» Activity:
Within the listing below, give again exactly the lines between the one containing "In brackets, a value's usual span" and the one containing "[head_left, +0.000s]", inclusive, pictures left aside.

» Exercise data:
[Start of Attachment]
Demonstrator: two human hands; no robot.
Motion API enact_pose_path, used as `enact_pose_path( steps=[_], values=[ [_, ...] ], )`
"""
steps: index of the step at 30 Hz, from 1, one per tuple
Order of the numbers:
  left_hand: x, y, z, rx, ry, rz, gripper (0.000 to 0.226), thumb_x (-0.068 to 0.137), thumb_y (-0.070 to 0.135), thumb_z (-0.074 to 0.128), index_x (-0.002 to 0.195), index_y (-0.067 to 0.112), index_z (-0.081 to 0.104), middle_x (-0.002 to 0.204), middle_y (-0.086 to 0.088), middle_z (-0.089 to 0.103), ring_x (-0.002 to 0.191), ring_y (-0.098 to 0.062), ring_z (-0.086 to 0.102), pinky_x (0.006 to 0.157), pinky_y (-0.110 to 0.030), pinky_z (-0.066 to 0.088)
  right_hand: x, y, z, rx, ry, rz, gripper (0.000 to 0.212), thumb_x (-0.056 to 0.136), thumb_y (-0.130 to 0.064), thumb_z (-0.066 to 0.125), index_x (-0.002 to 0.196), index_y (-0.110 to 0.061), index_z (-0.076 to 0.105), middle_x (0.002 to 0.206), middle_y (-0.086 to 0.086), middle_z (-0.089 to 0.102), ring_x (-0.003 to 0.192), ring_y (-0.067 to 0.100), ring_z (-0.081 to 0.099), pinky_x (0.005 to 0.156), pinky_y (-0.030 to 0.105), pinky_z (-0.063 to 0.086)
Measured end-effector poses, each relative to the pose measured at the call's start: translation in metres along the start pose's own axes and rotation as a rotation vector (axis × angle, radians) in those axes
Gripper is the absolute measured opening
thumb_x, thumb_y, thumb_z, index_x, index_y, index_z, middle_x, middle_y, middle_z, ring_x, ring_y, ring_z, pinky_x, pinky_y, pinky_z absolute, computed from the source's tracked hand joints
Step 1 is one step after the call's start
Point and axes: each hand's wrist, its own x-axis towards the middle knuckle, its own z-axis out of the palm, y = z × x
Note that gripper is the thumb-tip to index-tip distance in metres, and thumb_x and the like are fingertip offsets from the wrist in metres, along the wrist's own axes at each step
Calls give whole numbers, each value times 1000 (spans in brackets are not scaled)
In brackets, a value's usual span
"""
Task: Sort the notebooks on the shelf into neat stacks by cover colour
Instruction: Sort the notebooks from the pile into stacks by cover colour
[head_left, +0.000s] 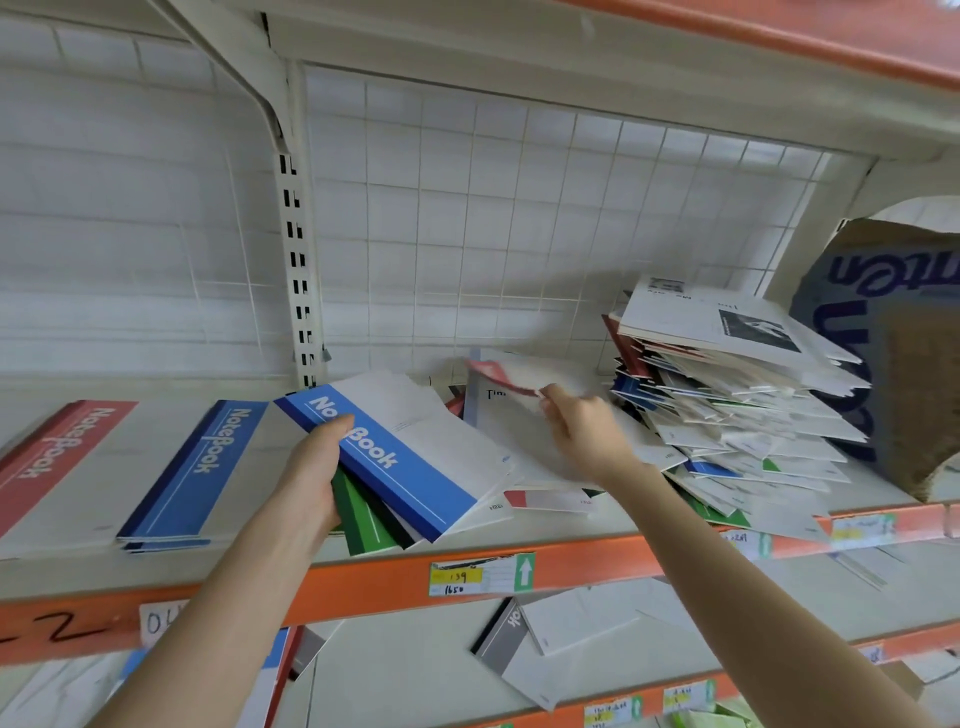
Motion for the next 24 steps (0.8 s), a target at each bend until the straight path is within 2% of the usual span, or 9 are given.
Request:
enact_pose_path(
  steps=[2,4,9,13,15,17,19,21,24],
  values=[
    [1,-1,4,1,-3,7,27,93,37,54,81,13,52,76,-8,58,64,-23,56,53,-33,40,-7,-19,4,102,-91,-159,34,85,-17,41,100,1,65,65,15,67,49,30,62,46,30,39],
    [1,-2,6,-2,-45,7,32,92,43,53,84,12,55,78,-9,60,66,-24,58,54,-34,43,-14,-39,10,164,-227,-291,34,84,-15,48,112,-4,65,93,12,72,74,28,69,62,30,52],
    [4,-5,4,56,-111,-15,21,92,29,56,96,8,57,84,-12,63,73,-28,59,59,-35,43,-20,-67,18,336,-322,-483,49,96,-40,38,108,-1,66,119,12,64,107,28,63,81,43,54],
    [4,-4,4,124,-89,44,5,90,15,57,87,10,58,81,-11,62,70,-26,59,58,-32,42,-14,-69,9,444,-426,-167,46,95,-41,46,121,-5,60,127,9,59,116,23,55,97,28,41],
    [2,-2,5,151,-99,74,5,89,14,58,85,11,59,80,-10,63,70,-25,59,58,-31,42,-3,-63,5,323,-352,86,31,94,-34,54,114,-12,61,117,7,62,108,23,56,86,25,40],
    [0,0,8,173,-121,118,3,88,12,58,86,11,60,79,-10,63,68,-24,59,57,-30,42,6,-55,1,325,-366,320,14,91,-35,57,93,-22,55,97,-1,59,94,18,54,69,24,37],
    [-2,1,13,189,-139,175,8,88,8,57,96,10,59,79,-8,63,67,-22,59,56,-28,41,12,-49,-2,545,-398,551,16,89,-31,61,96,-18,56,91,2,61,86,17,53,66,24,43],
    [-3,1,18,211,-159,212,13,87,7,58,100,10,59,80,-7,63,69,-21,59,57,-27,40,11,-45,-6,814,-402,709,16,87,-20,65,94,-5,64,96,14,68,80,23,59,75,35,54],
    [-4,1,26,247,-179,234,7,87,6,58,88,13,60,81,-8,64,70,-21,59,59,-27,42,6,-39,-9,916,-406,769,6,84,-10,67,79,-7,63,81,12,67,67,23,64,72,39,56]
  ],
)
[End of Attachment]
» Answer for this exercise:
In brackets, a value's usual span
"""
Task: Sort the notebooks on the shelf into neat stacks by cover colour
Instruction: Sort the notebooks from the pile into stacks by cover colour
[head_left, +0.000s] 

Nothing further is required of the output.